La primera plana sorprendió al Gobernador del estado Pachencho López Bebedor, quien molesto por no haberse enterado de estas clínicas, decide condenar a Cristóbal a una pena muy característica, nombrando una comisión de seguimiento para ponerle tetas nuevas a sus hijas, sobrinas, primas, hermanas, cuñadas y a su propia madre. Desafortunadamente, ésta última murió en la operación porque el médico no puso una coma entre los número 3 y 5 minutos, y el anestesista le empujó media hora de “halotano”; medicación que dejó a la pobre señora mirando para los médanos.

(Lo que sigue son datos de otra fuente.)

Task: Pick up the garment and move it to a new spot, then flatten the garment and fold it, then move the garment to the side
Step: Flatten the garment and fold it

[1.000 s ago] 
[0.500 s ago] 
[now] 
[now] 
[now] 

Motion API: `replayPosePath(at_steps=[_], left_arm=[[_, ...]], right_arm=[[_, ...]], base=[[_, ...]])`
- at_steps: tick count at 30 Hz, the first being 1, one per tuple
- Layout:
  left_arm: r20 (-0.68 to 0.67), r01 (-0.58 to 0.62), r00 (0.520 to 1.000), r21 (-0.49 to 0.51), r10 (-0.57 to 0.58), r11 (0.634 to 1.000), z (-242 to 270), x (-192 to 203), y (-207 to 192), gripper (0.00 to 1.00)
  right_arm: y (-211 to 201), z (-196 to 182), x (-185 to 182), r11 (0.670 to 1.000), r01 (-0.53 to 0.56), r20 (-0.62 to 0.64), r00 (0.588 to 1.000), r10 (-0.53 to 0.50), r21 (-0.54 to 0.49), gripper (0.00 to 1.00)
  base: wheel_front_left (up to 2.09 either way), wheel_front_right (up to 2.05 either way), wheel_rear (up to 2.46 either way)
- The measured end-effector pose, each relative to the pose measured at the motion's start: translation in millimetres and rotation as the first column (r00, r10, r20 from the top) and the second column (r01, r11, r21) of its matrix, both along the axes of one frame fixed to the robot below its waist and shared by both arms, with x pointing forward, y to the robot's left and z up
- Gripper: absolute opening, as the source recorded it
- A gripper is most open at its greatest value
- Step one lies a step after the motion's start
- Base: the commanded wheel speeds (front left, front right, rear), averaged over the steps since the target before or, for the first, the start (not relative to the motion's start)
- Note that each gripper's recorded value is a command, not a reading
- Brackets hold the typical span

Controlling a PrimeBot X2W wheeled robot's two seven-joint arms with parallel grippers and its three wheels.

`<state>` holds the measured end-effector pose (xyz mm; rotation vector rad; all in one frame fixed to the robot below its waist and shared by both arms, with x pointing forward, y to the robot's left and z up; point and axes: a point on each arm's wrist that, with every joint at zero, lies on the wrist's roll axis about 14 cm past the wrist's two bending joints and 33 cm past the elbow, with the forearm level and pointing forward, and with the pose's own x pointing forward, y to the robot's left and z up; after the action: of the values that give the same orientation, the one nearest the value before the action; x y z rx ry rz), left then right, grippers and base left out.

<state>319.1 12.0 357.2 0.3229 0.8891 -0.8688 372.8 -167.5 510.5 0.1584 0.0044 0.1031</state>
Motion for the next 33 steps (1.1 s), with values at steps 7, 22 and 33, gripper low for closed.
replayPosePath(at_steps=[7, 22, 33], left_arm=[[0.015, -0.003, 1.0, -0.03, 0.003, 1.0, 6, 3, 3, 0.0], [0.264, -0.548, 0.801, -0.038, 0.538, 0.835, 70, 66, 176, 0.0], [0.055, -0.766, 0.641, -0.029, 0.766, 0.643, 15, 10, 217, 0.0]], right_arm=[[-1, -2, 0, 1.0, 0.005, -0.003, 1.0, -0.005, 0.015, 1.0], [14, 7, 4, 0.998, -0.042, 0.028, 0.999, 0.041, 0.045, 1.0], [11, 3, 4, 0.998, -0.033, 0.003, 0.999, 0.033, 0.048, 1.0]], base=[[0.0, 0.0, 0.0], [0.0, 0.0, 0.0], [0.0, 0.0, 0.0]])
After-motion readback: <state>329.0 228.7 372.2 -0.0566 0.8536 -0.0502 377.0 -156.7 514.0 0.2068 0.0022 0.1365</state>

Cristóbal José, ofendido y engañado por sus colegas se retira del Parlamento alzando el puño en defensa de su honestidad. Cansado de todo se va su casa donde lo esperaba su esposa María Hidrocele Betancourt, quien está locamente enamorada del chofer Jaime "El Chino", quien ha hecho pública su pasión por la cocinera Yuleisi Andreína, quien a su vez está loca por Simón Alberto, hijo mayor de Cristobal José, obsesionado y enganchado a un romance secreto con Chucho (alias Platanón), el robusto y divertido jardinero de la mansión Valbuena.

La incomprensión de los vecinos, malvados y mentes mojigatas que por envidia condenaban la felicidad de la familia, los tildaron de asquerosos, ratas y escribieron grafitis en las paredes de la hermosa casa, con frases como éstas:

"Con tetas también hay paraíso"
"Chucho, yo también te amo. René"
"Cristóbal, te vieron por el Kilómetro 7"
"Yuleisi, Simón Alberto es raro"
“Antes tenía una duda, ahora no se”
"Arriba Rafa, más arriba, más arriba...ok, ahora déjenlo caer"
"Carlos Baute es un farsante"
"Y Boris Izaguirre también"
"Arriba la arepa, abajo la tortilla española"
"Hoy no fío, mañana sí"

…así como otras impublicables y despectivas consignas que acabaron con el suicidio de este honorable y respetado parlamentario.

Hoy, a un año de su partida todas lucen hermosamente operadas, el tacón continúa en la sede policial y el vigilante fue nombrado jefe de mantenimiento. Eso sí, todos con el recuerdo perenne de un gran hombre que luchó por el bien de una sociedad que mantiene viva su idea de: “No hay mujeres feas, sino pobres”.